Si la date du 31 peut sembler lointaine, elle permet de préserver un front syndical uni et n'empêche en rien les initiatives militantes locales : l'AG éducation de Montreuil est prête à reconduire dès le 26, Saint Denis appelle au 26 et au 27, une AG de l'Union Départementale 93 se tient a Aubervilliers samedi... Organisons des AG de bahuts et de bassins, rapprochons-nous de nos Unions Locales pour fortifier ce mouvement interprofessionnel !
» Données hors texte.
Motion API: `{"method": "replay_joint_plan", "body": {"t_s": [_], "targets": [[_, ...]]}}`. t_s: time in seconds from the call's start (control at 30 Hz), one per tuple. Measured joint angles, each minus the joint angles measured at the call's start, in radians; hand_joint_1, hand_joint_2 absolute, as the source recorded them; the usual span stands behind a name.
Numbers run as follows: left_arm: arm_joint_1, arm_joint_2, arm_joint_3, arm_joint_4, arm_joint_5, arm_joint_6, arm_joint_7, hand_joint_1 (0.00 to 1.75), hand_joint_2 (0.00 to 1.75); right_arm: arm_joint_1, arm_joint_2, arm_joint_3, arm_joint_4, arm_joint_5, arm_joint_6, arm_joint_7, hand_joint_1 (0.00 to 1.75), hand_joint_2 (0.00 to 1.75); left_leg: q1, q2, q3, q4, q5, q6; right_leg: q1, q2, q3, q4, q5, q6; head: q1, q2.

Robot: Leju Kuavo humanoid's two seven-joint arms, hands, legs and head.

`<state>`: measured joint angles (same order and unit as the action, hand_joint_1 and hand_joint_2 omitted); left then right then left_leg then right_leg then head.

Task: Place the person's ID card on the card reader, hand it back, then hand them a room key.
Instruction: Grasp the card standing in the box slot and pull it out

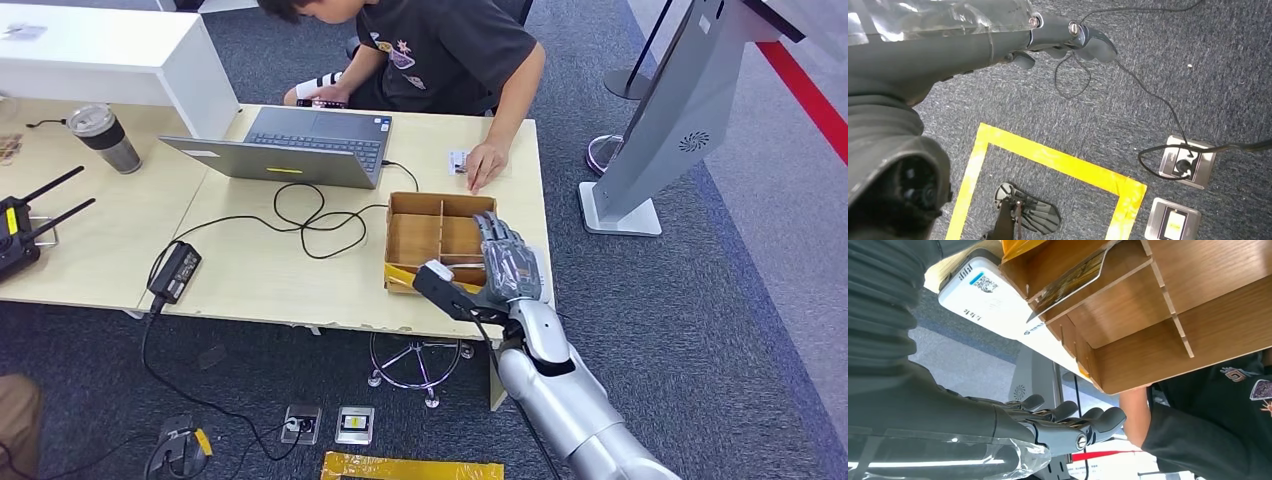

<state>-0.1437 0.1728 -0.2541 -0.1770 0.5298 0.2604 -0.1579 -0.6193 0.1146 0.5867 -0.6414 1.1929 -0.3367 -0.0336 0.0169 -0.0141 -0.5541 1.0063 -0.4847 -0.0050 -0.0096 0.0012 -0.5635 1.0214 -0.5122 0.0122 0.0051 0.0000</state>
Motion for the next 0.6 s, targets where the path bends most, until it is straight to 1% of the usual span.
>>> {"method": "replay_joint_plan", "body": {"t_s": [0.43,0.6], "targets": [[0.0,0.006,0.0,0.0,-0.006,-0.007,0.0,0.0,0.0,0.003,-0.006,-0.021,0.001,0.002,-0.031,-0.02,0.06,1.75,0.0,0.0,0.0,0.0,0.0,0.0,0.0,0.0,0.0,0.0,0.0,0.0,0.0,0.0],[0.0,0.008,0.0,0.0,-0.007,-0.007,0.0,0.0,0.0,0.006,-0.006,-0.024,0.001,0.002,-0.034,-0.023,0.2,1.75,0.0,0.0,0.0,0.0,0.0,0.0,0.0,0.0,0.0,0.0,0.0,0.0,0.0,0.0]]}}
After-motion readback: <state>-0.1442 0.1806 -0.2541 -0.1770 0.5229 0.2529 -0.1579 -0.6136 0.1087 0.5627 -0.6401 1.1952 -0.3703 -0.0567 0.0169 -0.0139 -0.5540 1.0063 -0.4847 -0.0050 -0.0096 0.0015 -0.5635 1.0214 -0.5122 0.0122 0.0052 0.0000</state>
 [photo Sud éducation Paris]

Bilan du 19 janvier

(mis à jour samedi 21)

Premier degré : 300 écoles fermées en Seine-Saint-Denis

Aubervilliers :

  • Collège Diderot : 90% enseignant-es et ATTEE
  • 80% de grévistes enseignant-es à Rosa Luxemburg à Auber ; 100% pole médico social, 85% ATTE (avec cantine fermée) entre 80 et 100% vie scolaire

Aulnay-sous-Bois :

  • Collège Victor Hugo, 76% de grévistes. AG aujourd'hui vendredi, AG prévue mardi.
  • Neruda : 25 grévistes + toute la vie scolaire.
  • Le Parc : 13 grévistes sur 39.
  • lycée Voillaume : une quarantaine sur le lycée général, une dizaine en pro. c'est plutôt bien pour cet établissement.

Bagnolet :

  • Collège Travail : 75 % enseignant-es
  • Collège Politzer : 70 % enseignant-es, 100% vie scolaire

Bobigny :

  • Louise Michel : 72% des personnels

Bondy :

  • Collège - Lycée Jean Renoir : 75 % enseignant-es, 50% non enseignant-es, 100% AED Lycée et 2CPE sur 3, Cantine fermée

La Courneuve :

  • Collège Politzer : 80% profs, 100% AED, 2 CPE/3, plusieurs agent·es
  • Collège Jean Vilar : 62% profs + 3 CPE + pôle médico social (infirmière AS psy)

Drancy :

  • Collège Jorissen : 39 / 51 personnels attendus

Épinay sur seine :

  • Collège Jean Vigo : 31 / 40 profs, 6/8 agent.e.s

Le Raincy :

  • Collège Corot : 20 /40 profs environ

Livry-Gargan :

  • Lycée Boulloche : plus de la moitié des collègues enseignant·es , 2 CPE, 2 agent·es et fermeture de la cantine.

Montfermeil :

  • Collège Pablo Picasso : 81% d'enseignant·es

Montreuil :

  • Premier degré : 92 % PE - 35 écoles fermées
  • Collège Cesaria Evora : 27/37 enseignant·es, 100% vie sco (+ 1 principale), 3/4 AESH
  • Collège Politzer : 70 %
  • Collège Lenain de Tillemont : 2/3 enseignant·es
  • Collège Jean Moulin 32/42 2 CPE et 1 AED
  • Lycée Condorcet : 68 % enseignant·es
  • Lycée Horticulture : 13/29 enseignant·es

Pantin :

  • 75% de grévistes sur les écoles de Pantin aujourd’hui.9 écoles fermées.
  • Collège Jean Jaurès : 30 /38 enseignant·es + 100 % Vie scolaire

Pierrefitte sur Seine :

  • Collège Neruda : cantine fermée, la moitié de la vie scolaire en grève, caisse de grève lancée pour les agent•es et AESH
  • Collège Courbet : agent-es et vie scolaire 100% en grève. Autres personnels : entre 20 et 30 personnels en grève
  • Lycée Utrillo : très fort taux de grévistes, volonté d'une grève d'ampleur

Romainville :

  • Lycée Liberté : 58% enseignant·es

Saint-Denis :

  • 24 écoles fermées (sur 71) 3/4 des enseignants en Greve !
  • Collège Triolet : 80% personnels ; 100% Vie scolaire
  • collège Garcia Lorca de Saint-Denis3 agent.e.s, 23 profs sur 37 attendus, 2 AED, 2 AP; 1 CPE

Saint-Ouen :

  • Lycée Blanqui : 75% des enseignant·es, 100% vie scolaire, 100% intendance.

Sevran :

  • Collège Evariste Galois : 58% enseignant·es, toute la vie scolaire et agent·es

Stains :

  • Collège Joliot Curie : 40% enseignant-es, 2/2 AESH, 2/2 CPE, une vingtaine de personnels grévistes, les élèves ont tous•tes été libéré•es, seule la demi-pension fonctionne
  • Collège Barbara : une trentaine de personnels grévistes, volonté d'un mouvement d'ampleur

Tremblay :

  • collège Descartes : 56% chez les profs + 7 grévistes hors profs.

Villemomble :

  • Collège Pasteur à 25 enseignant·es /37.

Villepinte :

  • Georges Brassens : seulement 5 profs présents sur le lycée.

Villetaneuse :

  • Jean Vilar à 60 % de grévistes (20 personnels sur 33 attendus).